▶ Activity:
All of the entries are to be restated word for word.

[Extracted records]
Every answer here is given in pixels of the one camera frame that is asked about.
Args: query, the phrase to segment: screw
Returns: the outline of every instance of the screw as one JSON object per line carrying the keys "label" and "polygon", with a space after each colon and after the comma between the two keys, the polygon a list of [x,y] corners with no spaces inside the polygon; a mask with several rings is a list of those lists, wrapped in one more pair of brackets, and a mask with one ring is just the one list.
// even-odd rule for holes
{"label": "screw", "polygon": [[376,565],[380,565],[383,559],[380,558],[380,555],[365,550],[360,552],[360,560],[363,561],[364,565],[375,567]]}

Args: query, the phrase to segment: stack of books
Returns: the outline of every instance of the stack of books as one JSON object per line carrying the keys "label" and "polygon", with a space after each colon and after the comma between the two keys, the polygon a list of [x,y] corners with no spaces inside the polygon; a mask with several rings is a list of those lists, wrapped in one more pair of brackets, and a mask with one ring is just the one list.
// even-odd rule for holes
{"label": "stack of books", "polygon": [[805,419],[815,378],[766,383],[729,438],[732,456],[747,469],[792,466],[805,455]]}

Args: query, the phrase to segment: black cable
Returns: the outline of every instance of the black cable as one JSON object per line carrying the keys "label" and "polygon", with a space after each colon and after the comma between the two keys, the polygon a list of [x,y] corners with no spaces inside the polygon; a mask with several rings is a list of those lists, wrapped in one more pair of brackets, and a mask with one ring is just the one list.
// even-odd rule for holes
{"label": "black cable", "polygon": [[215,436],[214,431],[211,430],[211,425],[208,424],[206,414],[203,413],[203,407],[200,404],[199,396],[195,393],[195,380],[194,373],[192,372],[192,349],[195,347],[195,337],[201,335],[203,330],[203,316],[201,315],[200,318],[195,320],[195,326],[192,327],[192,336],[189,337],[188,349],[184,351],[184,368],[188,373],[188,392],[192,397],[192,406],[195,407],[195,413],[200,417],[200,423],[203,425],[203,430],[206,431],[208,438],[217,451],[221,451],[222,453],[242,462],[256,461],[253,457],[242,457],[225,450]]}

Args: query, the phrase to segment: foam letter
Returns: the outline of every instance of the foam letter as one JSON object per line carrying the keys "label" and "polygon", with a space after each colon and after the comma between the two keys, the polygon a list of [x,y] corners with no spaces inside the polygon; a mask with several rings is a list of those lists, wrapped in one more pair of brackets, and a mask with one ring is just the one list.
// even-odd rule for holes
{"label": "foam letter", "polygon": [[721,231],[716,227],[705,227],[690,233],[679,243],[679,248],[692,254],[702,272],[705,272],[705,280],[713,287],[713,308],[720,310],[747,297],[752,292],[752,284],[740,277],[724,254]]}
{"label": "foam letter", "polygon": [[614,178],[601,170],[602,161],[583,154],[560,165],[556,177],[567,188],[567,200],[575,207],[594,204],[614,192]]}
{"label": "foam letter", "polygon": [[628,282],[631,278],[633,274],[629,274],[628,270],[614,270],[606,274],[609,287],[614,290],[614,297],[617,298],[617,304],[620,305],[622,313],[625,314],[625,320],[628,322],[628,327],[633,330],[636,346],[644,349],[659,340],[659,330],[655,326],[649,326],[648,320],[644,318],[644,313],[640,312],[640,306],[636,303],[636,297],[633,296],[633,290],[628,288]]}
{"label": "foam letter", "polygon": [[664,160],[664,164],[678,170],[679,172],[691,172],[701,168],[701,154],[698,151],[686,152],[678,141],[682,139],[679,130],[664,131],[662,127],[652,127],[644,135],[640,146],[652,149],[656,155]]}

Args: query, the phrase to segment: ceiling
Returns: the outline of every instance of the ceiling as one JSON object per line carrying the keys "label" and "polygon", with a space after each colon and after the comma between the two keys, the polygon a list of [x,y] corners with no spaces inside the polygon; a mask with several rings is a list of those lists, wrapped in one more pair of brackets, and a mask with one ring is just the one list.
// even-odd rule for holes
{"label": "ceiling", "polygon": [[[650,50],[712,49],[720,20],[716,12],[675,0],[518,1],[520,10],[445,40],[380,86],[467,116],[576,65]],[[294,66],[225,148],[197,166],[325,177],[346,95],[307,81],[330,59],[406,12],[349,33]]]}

▶ Written reply:
Every answer here is given in pixels of the one camera frame that is asked about.
Args: query, the phrase to segment: screw
Returns: the outline of every instance of the screw as one JSON object per line carrying the keys "label" and "polygon", with a space after each colon and after the comma between the two keys, the polygon a list of [x,y] corners with no spaces inside the polygon; a mask with several rings is a list of those lists, wrapped in one more pair of brackets, and a mask with one ring is just the one list.
// even-odd rule for holes
{"label": "screw", "polygon": [[376,565],[380,565],[383,559],[380,558],[380,555],[365,550],[360,552],[360,560],[363,561],[364,565],[375,567]]}

Args: query, the phrase to segment: stack of books
Returns: the outline of every instance of the stack of books as one JSON object per line carrying the keys "label" and "polygon", with a space after each colon and after the comma between the two keys, the polygon a list of [x,y] corners with no spaces inside the polygon; a mask with several rings is a list of those lists, wrapped in one more pair of brackets, and a mask with one ring is just the one list.
// even-odd rule for holes
{"label": "stack of books", "polygon": [[805,419],[815,378],[766,383],[729,438],[732,456],[747,469],[792,466],[805,455]]}

Args: query, the phrase to segment: black cable
Returns: the outline of every instance of the black cable as one JSON object per line carrying the keys "label" and "polygon", with a space after each colon and after the comma between the two keys, the polygon a list of [x,y] corners with no spaces inside the polygon; a mask with several rings is a list of those lists, wrapped in one more pair of brackets, and a mask with one ring is just the one list.
// even-odd rule for holes
{"label": "black cable", "polygon": [[215,436],[214,431],[211,430],[211,425],[208,424],[206,414],[203,413],[203,407],[200,404],[199,396],[195,393],[195,380],[194,373],[192,372],[192,349],[195,347],[195,337],[201,335],[203,330],[203,316],[201,315],[200,318],[195,320],[195,326],[192,327],[192,336],[189,337],[188,349],[184,351],[184,368],[188,373],[188,392],[192,397],[192,406],[195,407],[195,413],[200,417],[200,423],[203,425],[203,430],[206,431],[208,438],[217,451],[221,451],[222,453],[242,462],[256,461],[253,457],[242,457],[225,450]]}

Args: query, the phrase to segment: foam letter
Returns: the outline of every instance of the foam letter as one JSON object per line carrying the keys "label" and "polygon", with a space after each colon and after the comma between the two keys, the polygon a list of [x,y] corners with no spaces inside the polygon; a mask with several rings is a list of those lists, wrapped in one more pair of brackets, and a mask with one ring is just the one list.
// even-odd rule for holes
{"label": "foam letter", "polygon": [[721,231],[716,227],[705,227],[690,233],[679,243],[679,248],[692,254],[702,272],[705,272],[705,280],[713,287],[713,308],[720,310],[747,297],[752,292],[752,284],[740,277],[724,254]]}
{"label": "foam letter", "polygon": [[614,178],[601,170],[602,161],[583,154],[560,165],[556,177],[567,188],[567,200],[575,207],[594,204],[614,192]]}
{"label": "foam letter", "polygon": [[628,282],[631,278],[633,274],[629,274],[628,270],[614,270],[606,274],[609,287],[614,290],[614,297],[617,298],[617,304],[620,305],[622,313],[625,314],[625,320],[628,322],[628,327],[633,330],[636,346],[644,349],[659,340],[659,330],[655,326],[649,326],[648,320],[644,318],[644,313],[640,312],[640,306],[636,303],[636,297],[633,296],[633,290],[628,288]]}
{"label": "foam letter", "polygon": [[664,160],[664,164],[678,170],[679,172],[691,172],[701,168],[701,154],[698,151],[686,152],[678,141],[682,139],[679,130],[664,131],[662,127],[652,127],[644,135],[640,146],[652,149],[656,155]]}

Args: query, the phrase to segment: ceiling
Returns: the outline of every instance of the ceiling as one JSON object per line carrying the keys "label" and "polygon", with a space after each colon and after the comma between the two keys, the polygon a list of [x,y] corners with no spaces inside the polygon; a mask with several rings is a list of those lists, wrapped in one more pair of brackets, and a mask with one ring is just the one list.
// even-odd rule for holes
{"label": "ceiling", "polygon": [[[650,50],[712,49],[720,20],[716,12],[675,0],[518,1],[520,10],[445,40],[380,86],[467,116],[576,65]],[[294,66],[225,148],[197,166],[325,177],[346,95],[307,81],[330,59],[406,12],[349,33]]]}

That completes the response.